TASK:
Print verbatim the opening line of the material and every subsequent line through the one containing "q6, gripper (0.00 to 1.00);".

RECORDS SHOWN:

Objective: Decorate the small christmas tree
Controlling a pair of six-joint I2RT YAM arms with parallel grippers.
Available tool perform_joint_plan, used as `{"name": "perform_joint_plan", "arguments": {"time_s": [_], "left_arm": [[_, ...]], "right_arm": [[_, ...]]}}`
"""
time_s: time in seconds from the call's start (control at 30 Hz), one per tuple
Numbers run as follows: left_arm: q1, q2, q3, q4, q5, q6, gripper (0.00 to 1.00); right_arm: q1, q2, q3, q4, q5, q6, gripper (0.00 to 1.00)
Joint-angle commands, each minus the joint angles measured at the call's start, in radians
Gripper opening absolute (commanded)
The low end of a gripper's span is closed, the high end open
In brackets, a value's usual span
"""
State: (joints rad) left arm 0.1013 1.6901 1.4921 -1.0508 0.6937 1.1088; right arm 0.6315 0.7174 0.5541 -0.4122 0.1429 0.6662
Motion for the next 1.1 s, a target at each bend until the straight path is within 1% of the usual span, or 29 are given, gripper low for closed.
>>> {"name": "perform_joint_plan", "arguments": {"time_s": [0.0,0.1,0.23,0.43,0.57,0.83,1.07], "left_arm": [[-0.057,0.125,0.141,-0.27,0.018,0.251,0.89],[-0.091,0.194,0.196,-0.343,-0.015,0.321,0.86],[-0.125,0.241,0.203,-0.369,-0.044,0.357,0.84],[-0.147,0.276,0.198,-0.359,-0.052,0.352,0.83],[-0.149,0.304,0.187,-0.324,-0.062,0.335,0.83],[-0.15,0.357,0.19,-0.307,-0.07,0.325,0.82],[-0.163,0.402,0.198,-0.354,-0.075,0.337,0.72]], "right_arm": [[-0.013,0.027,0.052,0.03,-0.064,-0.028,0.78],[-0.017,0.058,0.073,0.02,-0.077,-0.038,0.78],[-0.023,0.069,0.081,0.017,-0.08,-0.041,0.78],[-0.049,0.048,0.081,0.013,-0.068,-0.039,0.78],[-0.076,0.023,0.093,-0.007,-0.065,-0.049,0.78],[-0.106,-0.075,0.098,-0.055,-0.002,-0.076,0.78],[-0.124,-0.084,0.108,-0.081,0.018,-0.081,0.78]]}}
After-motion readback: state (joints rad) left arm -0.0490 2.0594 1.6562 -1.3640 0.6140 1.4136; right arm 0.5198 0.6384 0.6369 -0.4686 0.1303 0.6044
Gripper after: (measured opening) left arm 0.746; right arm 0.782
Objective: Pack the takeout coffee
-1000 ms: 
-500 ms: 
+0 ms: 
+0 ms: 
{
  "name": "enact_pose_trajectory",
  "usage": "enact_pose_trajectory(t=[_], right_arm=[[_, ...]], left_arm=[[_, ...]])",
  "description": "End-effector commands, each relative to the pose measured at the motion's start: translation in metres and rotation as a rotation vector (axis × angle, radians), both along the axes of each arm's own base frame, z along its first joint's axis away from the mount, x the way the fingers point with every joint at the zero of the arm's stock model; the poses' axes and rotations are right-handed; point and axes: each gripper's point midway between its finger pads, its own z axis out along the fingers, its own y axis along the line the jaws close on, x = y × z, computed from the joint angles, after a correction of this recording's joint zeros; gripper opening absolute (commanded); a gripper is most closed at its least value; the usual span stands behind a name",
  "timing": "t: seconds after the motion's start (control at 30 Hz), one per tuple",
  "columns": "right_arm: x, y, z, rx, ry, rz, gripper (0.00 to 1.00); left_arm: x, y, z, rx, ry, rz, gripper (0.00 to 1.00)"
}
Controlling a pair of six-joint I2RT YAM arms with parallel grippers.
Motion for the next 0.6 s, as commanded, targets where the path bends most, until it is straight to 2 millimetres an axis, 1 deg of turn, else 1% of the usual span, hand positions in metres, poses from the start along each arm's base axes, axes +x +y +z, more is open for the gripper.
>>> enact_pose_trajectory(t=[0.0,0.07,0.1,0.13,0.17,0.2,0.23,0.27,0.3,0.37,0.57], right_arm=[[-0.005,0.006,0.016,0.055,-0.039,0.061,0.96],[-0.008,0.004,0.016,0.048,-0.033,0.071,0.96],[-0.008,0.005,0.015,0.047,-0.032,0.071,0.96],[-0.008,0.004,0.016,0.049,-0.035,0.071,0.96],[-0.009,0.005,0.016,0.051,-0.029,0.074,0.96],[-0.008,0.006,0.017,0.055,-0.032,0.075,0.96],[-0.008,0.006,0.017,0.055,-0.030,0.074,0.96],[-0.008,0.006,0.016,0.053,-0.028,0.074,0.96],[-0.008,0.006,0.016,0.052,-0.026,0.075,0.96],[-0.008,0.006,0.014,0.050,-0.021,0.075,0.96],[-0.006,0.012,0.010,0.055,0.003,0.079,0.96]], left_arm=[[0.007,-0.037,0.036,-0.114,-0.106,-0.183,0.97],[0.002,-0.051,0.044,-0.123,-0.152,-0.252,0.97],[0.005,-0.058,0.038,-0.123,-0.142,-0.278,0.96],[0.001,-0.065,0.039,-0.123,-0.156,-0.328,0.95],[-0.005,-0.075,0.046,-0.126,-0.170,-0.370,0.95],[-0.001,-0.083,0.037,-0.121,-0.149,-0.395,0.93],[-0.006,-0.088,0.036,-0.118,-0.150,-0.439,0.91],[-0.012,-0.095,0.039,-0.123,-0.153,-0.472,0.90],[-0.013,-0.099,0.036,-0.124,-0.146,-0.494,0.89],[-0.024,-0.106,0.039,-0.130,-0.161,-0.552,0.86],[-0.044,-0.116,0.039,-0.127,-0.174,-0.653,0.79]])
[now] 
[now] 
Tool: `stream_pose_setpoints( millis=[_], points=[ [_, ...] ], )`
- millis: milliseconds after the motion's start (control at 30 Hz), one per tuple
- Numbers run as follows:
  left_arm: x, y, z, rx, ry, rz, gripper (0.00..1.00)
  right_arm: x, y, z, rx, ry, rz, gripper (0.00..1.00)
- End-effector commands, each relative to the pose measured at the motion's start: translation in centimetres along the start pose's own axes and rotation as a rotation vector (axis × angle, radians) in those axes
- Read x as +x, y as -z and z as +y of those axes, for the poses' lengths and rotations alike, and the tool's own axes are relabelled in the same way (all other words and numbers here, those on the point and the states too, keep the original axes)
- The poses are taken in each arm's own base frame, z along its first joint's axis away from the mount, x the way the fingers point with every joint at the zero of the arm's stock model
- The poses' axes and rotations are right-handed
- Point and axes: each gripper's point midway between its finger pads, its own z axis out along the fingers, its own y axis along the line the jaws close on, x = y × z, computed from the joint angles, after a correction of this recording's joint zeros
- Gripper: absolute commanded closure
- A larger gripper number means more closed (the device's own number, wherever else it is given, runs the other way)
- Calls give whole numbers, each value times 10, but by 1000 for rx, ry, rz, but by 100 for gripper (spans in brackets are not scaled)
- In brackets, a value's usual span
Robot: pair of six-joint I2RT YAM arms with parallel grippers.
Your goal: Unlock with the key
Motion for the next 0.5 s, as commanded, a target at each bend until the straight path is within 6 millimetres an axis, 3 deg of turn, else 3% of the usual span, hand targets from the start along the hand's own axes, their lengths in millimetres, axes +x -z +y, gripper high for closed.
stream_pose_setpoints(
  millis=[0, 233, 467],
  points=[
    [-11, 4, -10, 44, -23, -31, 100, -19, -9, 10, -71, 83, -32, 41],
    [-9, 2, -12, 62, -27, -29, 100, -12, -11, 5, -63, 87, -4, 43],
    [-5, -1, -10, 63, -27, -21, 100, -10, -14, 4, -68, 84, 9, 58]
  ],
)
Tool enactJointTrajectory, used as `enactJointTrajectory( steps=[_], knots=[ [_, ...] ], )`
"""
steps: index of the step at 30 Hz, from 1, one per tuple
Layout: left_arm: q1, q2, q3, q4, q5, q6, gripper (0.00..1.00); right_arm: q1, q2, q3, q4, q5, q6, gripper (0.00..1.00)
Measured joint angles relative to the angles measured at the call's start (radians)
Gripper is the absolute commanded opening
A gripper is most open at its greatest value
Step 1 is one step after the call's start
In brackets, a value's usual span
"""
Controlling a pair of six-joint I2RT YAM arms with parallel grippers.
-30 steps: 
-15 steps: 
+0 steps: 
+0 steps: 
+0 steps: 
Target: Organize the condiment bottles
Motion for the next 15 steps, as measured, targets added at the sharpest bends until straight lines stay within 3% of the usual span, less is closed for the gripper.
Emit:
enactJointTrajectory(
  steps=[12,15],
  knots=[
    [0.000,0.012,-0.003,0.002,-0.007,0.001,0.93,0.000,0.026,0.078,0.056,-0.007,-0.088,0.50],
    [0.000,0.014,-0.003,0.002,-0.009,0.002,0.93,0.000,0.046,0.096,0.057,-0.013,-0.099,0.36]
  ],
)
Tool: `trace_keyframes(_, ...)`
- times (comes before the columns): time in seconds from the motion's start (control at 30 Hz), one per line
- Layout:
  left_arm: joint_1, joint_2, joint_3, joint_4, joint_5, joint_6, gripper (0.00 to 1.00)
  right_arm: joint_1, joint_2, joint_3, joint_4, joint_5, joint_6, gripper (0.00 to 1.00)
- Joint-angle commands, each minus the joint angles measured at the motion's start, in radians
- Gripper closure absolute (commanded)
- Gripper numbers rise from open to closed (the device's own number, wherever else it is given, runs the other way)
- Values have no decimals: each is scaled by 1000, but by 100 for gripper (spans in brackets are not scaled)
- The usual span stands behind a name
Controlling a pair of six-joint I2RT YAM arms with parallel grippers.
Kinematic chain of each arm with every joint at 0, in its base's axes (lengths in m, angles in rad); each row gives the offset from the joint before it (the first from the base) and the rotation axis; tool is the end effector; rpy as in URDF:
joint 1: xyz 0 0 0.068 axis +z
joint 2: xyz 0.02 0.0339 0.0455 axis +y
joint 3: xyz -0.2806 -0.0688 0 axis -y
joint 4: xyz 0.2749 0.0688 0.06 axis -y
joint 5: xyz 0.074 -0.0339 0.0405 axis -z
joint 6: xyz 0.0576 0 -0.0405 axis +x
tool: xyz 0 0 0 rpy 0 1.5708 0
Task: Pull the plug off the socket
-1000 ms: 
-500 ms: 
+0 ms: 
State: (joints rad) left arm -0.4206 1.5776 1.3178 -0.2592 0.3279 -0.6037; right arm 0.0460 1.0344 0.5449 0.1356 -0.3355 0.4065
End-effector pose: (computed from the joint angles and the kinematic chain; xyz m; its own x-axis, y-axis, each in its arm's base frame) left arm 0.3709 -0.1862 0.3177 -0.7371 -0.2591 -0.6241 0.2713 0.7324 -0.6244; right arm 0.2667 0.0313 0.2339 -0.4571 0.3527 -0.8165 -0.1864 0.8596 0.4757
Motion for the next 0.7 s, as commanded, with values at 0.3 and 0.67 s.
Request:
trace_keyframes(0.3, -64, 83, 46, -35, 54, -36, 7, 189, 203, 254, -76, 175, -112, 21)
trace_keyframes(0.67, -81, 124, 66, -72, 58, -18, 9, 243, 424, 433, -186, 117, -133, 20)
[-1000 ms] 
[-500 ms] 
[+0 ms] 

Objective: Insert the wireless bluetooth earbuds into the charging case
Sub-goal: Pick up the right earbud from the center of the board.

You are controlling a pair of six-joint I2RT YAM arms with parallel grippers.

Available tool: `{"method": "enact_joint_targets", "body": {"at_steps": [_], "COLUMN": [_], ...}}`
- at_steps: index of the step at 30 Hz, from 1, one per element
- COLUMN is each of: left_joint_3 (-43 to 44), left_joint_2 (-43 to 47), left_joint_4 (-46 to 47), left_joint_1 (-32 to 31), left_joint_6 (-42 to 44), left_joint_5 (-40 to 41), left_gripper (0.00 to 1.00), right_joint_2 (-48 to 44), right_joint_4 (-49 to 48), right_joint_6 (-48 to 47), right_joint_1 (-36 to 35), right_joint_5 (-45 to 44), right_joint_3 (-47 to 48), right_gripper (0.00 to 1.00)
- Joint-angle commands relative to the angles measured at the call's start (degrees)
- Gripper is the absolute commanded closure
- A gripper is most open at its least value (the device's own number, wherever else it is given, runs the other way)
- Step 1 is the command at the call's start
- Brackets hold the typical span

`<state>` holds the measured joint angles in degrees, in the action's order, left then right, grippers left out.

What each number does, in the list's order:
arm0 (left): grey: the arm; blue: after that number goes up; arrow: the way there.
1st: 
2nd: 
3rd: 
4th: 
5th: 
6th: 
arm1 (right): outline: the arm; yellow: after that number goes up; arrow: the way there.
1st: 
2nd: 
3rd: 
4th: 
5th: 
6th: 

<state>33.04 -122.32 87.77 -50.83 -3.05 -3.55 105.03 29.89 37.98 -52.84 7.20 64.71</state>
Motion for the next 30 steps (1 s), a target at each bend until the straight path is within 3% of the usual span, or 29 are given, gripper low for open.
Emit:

EXERCISE RESULT:
Objective: Decorate the small christmas tree
Controlling a pair of six-joint I2RT YAM arms with parallel grippers.
Available tool perform_joint_plan, used as `{"name": "perform_joint_plan", "arguments": {"time_s": [_], "left_arm": [[_, ...]], "right_arm": [[_, ...]]}}`
"""
time_s: time in seconds from the call's start (control at 30 Hz), one per tuple
Numbers run as follows: left_arm: q1, q2, q3, q4, q5, q6, gripper (0.00 to 1.00); right_arm: q1, q2, q3, q4, q5, q6, gripper (0.00 to 1.00)

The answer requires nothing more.